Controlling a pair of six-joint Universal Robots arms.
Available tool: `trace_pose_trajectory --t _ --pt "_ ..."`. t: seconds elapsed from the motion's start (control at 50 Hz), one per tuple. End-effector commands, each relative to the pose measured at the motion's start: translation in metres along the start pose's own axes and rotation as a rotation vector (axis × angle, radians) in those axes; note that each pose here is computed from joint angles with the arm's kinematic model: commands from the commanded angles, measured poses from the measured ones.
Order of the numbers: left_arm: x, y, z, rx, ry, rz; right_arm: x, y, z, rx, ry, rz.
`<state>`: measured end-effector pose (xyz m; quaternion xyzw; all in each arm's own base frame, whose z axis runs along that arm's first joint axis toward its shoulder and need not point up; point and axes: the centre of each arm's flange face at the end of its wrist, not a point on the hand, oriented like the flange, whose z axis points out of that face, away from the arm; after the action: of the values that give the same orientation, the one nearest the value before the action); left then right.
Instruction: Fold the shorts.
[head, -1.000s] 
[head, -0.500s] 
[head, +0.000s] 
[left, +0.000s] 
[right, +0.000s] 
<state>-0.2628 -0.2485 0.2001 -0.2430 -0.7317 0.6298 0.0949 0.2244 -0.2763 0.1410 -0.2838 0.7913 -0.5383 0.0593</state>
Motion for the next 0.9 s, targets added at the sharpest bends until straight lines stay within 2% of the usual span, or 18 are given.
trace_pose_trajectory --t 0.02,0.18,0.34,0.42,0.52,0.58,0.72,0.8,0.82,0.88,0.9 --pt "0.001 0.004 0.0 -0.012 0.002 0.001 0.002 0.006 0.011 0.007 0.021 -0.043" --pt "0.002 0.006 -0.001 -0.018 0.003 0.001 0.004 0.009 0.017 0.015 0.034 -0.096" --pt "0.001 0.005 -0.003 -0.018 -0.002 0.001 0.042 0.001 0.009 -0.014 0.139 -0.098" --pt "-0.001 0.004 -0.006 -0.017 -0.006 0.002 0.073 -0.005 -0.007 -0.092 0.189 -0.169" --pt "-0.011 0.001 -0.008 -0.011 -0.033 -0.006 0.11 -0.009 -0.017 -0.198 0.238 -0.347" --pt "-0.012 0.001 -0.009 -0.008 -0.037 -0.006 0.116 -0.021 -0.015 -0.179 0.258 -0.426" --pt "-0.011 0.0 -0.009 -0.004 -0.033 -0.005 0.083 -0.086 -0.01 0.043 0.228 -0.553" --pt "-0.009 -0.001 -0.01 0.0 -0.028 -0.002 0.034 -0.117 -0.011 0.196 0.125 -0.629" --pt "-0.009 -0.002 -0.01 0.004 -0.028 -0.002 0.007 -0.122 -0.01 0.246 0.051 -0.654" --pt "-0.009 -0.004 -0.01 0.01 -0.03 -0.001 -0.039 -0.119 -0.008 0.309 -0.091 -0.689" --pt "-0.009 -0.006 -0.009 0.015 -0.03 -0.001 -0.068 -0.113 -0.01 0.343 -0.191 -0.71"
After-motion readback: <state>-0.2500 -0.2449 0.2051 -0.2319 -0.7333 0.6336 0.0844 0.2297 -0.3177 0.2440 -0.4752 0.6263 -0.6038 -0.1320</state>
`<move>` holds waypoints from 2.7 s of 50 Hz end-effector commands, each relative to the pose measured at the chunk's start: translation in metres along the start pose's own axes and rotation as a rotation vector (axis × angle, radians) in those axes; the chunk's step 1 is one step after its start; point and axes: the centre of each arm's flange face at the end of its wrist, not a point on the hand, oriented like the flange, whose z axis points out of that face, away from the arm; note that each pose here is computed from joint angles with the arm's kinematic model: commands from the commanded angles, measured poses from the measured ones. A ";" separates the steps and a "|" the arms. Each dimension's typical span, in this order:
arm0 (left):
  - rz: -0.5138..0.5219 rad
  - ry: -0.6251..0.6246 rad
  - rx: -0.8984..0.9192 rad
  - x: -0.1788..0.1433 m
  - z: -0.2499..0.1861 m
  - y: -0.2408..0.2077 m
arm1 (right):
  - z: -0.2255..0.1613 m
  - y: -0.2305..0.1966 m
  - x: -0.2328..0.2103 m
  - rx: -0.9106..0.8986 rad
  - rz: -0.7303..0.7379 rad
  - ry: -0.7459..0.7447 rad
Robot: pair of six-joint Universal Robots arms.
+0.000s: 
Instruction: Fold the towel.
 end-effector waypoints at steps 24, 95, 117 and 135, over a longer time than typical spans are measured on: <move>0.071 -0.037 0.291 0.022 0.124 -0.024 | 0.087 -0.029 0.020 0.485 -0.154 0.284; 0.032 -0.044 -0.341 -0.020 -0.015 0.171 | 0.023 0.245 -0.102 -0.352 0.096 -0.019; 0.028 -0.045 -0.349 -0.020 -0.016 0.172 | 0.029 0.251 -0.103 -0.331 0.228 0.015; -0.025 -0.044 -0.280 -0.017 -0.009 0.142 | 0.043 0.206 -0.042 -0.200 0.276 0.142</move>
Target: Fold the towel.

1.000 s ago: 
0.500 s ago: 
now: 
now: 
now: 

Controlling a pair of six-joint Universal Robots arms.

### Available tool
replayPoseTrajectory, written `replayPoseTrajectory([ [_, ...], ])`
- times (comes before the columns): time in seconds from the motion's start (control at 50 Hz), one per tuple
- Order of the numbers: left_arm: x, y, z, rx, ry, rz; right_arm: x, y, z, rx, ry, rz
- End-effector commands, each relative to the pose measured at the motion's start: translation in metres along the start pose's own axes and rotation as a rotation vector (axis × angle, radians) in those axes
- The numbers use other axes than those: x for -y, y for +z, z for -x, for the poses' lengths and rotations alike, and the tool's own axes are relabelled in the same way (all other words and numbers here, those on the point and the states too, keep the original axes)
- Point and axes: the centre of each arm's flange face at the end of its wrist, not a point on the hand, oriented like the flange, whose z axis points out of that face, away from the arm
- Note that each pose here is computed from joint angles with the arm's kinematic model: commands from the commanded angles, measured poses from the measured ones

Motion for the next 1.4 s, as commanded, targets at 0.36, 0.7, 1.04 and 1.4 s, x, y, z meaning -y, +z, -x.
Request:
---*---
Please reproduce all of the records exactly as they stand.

Controlling a pair of six-joint Universal Robots arms.
Available tool: `trace_pose_trajectory --t _ --pt "_ ..."`. t: seconds elapsed from the motion's start (control at 50 Hz), one per tuple. End-effector commands, each relative to the pose measured at the motion's start: translation in metres along the start pose's own axes and rotation as a rotation vector (axis × angle, radians) in those axes; note that each pose here is computed from joint angles with the arm's kinematic model: commands from the commanded angles, measured poses from the measured ones.
Order of the numbers: left_arm: x, y, z, rx, ry, rz; right_arm: x, y, z, rx, ry, rz.
`<state>`: measured end-effector pose (xyz m; quaternion xyzw; all in each arm's own base frame, whose z axis runs along that arm's first joint axis toward its shoulder and need not point up; point and axes: the centre of each arm's flange face at the end of its wrist, not a point on the hand, oriented like the flange, whose z axis points out of that face, away from the arm; after the action: of the values that give the same orientation, the one nearest the value before the action); left then right.
Instruction: Fold the shorts.
[head, -1.000s] 
[head, -0.500s] 
[head, +0.000s] 
[left, +0.000s] 
[right, +0.000s] 
<state>-0.2628 -0.2485 0.2001 -0.2430 -0.7317 0.6298 0.0949 0.2244 -0.2763 0.1410 -0.2838 0.7913 -0.5383 0.0593</state>
Motion for the next 0.9 s, targets added at the sharpest bends until straight lines stay within 2% of the usual span, or 18 are given.
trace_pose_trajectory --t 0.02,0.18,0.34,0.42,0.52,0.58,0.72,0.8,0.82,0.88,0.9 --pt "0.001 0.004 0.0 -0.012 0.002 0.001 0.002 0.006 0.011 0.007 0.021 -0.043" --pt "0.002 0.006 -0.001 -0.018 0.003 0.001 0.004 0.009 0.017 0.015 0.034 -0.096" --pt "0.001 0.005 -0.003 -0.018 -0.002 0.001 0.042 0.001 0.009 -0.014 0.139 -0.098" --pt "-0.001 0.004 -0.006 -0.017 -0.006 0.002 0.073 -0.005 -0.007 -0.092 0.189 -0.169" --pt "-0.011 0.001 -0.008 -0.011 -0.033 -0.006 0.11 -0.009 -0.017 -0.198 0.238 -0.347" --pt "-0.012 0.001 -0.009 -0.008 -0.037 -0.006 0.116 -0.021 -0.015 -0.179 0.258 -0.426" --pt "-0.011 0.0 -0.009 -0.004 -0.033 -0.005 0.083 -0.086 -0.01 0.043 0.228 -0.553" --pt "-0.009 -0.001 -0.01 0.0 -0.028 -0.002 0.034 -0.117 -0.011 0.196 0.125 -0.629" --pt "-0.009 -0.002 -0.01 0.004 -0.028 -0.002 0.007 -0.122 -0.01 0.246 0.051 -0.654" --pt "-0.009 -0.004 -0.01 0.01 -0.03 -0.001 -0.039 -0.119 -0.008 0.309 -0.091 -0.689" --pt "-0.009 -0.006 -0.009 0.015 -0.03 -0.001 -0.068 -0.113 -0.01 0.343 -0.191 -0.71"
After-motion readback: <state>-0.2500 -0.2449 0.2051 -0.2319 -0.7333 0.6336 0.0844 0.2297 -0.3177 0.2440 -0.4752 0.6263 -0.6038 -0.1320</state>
`<move>` holds waypoints from 2.7 s of 50 Hz end-effector commands, each relative to the pose measured at the chunk's start: translation in metres along the start pose's own axes and rotation as a rotation vector (axis × angle, radians) in those axes; the chunk's step 1 is one step after its start; point and axes: the centre of each arm's flange face at the end of its wrist, not a point on the hand, oriented like the flange, whose z axis points out of that face, away from the arm; note that each pose here is computed from joint angles with the arm's kinematic model: commands from the commanded angles, measured poses from the measured ones. A ";" separates the steps and a "|" the arms. Each dimension's typical span, in this order:
arm0 (left):
  - rz: -0.5138..0.5219 rad
  - ry: -0.6251..0.6246 rad
  - rx: -0.8984..0.9192 rad
  - x: -0.1788..0.1433 m
  - z: -0.2499..0.1861 m
  - y: -0.2408..0.2077 m
arm1 (right):
  - z: -0.2255..0.1613 m
  - y: -0.2305..0.1966 m
  - x: -0.2328..0.2103 m
  - rx: -0.9106..0.8986 rad
  - rz: -0.7303..0.7379 rad
  - ry: -0.7459..0.7447 rad
Robot: pair of six-joint Universal Robots arms.
+0.000s: 
Instruction: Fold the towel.
 end-effector waypoints at steps 24, 95, 117 and 135, over a longer time than typical spans are measured on: <move>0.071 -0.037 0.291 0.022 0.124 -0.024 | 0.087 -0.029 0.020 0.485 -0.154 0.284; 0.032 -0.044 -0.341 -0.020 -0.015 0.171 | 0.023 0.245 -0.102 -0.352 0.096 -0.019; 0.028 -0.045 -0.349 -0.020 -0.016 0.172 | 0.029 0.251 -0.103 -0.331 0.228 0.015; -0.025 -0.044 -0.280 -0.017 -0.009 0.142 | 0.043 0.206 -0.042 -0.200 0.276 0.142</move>
Target: Fold the towel.

1.000 s ago: 
0.500 s ago: 
now: 
now: 
now: 

Controlling a pair of six-joint Universal Robots arms.

### Available tool
replayPoseTrajectory, written `replayPoseTrajectory([ [_, ...], ])`
- times (comes before the columns): time in seconds from the motion's start (control at 50 Hz), one per tuple
- Order of the numbers: left_arm: x, y, z, rx, ry, rz; right_arm: x, y, z, rx, ry, rz
- End-effector commands, each relative to the pose measured at the motion's start: translation in metres along the start pose's own axes and rotation as a rotation vector (axis × angle, radians) in those axes
- The numbers use other axes than those: x for -y, y for +z, z for -x, for the poses' lengths and rotations alike, and the tool's own axes are relabelled in the same way (all other words and numbers here, those on the point and the states too, keep the original axes)
- Point and axes: the centre of each arm's flange face at the end of its wrist, not a point on the hand, oriented like the flange, whose z axis points out of that face, away from the arm
- Note that each pose here is computed from joint angles with the arm's kinematic model: commands from the commanded angles, measured poses from the measured ones

Motion for the next 1.4 s, as commanded, targets at 0.36, 0.7, 1.04 and 1.4 s, x, y, z meaning -y, +z, -x.
Request:

No additional output is required.